After 5 tries Kate to have more than initial sum of 10$and less than 15$ must win 3 or 4 times (if she wins 2 or less times she'll have less than 10$and if she wins 5 times she'll have 15$).

So the question becomes "what is the probability of getting 3 or 4 tails in 5 tries?".

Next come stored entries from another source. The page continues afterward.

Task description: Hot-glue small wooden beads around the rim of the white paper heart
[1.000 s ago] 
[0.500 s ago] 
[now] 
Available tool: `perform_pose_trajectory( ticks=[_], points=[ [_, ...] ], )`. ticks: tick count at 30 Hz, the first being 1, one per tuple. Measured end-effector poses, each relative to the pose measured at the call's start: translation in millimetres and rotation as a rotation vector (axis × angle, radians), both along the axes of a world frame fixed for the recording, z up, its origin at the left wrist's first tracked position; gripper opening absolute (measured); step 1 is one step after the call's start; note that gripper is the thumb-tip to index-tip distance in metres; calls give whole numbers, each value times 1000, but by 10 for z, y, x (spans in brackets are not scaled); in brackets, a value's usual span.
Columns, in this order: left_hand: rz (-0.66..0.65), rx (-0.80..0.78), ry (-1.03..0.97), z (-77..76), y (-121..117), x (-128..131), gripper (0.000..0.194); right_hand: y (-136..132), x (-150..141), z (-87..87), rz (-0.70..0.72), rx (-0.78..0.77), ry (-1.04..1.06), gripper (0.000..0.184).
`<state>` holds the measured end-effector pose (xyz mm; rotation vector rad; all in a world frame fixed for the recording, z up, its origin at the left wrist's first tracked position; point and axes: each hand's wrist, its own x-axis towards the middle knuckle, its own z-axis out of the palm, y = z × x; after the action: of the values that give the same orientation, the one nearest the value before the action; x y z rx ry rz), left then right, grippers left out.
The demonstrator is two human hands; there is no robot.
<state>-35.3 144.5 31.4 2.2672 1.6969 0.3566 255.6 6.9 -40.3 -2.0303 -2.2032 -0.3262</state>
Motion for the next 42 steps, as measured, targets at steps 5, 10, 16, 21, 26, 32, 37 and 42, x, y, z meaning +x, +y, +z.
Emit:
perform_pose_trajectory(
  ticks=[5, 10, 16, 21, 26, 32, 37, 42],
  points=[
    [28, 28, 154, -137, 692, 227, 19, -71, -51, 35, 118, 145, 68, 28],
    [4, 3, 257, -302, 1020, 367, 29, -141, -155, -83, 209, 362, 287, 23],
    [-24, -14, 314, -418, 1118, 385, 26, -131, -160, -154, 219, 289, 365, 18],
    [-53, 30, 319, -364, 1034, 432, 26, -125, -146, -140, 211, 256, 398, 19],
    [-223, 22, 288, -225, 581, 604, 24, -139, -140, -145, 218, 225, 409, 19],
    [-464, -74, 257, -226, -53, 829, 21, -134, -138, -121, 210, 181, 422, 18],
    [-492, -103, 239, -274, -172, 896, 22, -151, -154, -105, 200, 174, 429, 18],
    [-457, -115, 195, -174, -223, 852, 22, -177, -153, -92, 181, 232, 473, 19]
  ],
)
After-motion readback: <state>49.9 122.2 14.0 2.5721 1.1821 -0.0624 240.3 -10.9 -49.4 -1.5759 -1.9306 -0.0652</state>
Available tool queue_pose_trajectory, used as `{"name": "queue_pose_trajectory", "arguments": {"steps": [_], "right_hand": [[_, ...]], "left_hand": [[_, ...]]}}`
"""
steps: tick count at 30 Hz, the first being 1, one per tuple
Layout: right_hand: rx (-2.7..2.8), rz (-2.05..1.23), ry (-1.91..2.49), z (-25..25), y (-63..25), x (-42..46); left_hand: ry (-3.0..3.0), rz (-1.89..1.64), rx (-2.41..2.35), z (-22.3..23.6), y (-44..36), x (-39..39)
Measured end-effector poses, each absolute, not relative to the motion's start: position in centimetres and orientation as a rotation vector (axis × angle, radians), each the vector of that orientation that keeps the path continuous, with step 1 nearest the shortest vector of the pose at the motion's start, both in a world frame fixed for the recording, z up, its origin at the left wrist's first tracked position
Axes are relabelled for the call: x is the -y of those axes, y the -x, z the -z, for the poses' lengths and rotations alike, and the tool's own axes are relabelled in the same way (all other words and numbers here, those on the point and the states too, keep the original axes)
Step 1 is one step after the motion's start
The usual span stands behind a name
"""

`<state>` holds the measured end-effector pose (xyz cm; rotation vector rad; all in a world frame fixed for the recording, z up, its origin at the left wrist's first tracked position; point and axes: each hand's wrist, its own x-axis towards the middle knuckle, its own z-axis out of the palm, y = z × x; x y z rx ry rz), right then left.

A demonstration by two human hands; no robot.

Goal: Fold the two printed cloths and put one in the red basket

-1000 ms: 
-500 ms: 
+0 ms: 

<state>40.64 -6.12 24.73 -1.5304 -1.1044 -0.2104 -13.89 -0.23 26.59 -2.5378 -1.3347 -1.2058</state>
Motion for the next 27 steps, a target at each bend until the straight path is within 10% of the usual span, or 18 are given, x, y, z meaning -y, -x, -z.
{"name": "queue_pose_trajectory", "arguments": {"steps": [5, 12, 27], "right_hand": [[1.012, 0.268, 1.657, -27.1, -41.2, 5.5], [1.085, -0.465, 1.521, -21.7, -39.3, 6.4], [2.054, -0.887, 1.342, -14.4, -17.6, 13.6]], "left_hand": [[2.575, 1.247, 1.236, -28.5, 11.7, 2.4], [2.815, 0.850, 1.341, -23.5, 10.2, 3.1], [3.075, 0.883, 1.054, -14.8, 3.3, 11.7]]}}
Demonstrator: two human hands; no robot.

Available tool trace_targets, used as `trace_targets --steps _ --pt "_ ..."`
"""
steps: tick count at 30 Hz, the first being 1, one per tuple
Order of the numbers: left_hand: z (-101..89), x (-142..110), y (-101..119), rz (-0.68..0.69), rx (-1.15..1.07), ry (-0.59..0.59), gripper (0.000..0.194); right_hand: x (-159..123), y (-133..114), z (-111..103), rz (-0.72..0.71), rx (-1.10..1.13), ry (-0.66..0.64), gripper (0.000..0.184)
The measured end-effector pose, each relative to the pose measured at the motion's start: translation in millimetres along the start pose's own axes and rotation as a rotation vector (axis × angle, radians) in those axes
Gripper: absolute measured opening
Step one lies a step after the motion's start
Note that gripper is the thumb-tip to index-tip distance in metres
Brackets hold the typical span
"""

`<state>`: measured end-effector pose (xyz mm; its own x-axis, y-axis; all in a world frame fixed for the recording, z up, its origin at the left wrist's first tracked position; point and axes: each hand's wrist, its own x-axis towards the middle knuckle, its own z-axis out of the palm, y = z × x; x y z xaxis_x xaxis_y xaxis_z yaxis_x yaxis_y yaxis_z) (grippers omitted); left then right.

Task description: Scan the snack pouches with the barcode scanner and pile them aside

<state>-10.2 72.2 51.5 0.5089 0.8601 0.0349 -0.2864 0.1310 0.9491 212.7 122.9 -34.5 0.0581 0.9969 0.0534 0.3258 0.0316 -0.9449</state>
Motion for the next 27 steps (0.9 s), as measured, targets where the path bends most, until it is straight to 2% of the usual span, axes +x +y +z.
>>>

$$P(t=3 \ or \ t=4)=P(t=3)+P(t=4)=C^3_5*(\frac{1}{2})^5+C^4_5*(\frac{1}{2})^5=\frac{15}{32}$$

To elaborate more:

If the probability of a certain event is $$p$$, then the probability of it occurring $$k$$ times in $$n$$-time sequence is: $$P = C^k_n*p^k*(1-p)^{n-k}$$

For example for the case of getting 3 tails in 5 tries:
$$n=5$$ (5 tries);
$$k=3$$ (we want 3 tail);
$$p=\frac{1}{2}$$ (probability of tail is 1/2).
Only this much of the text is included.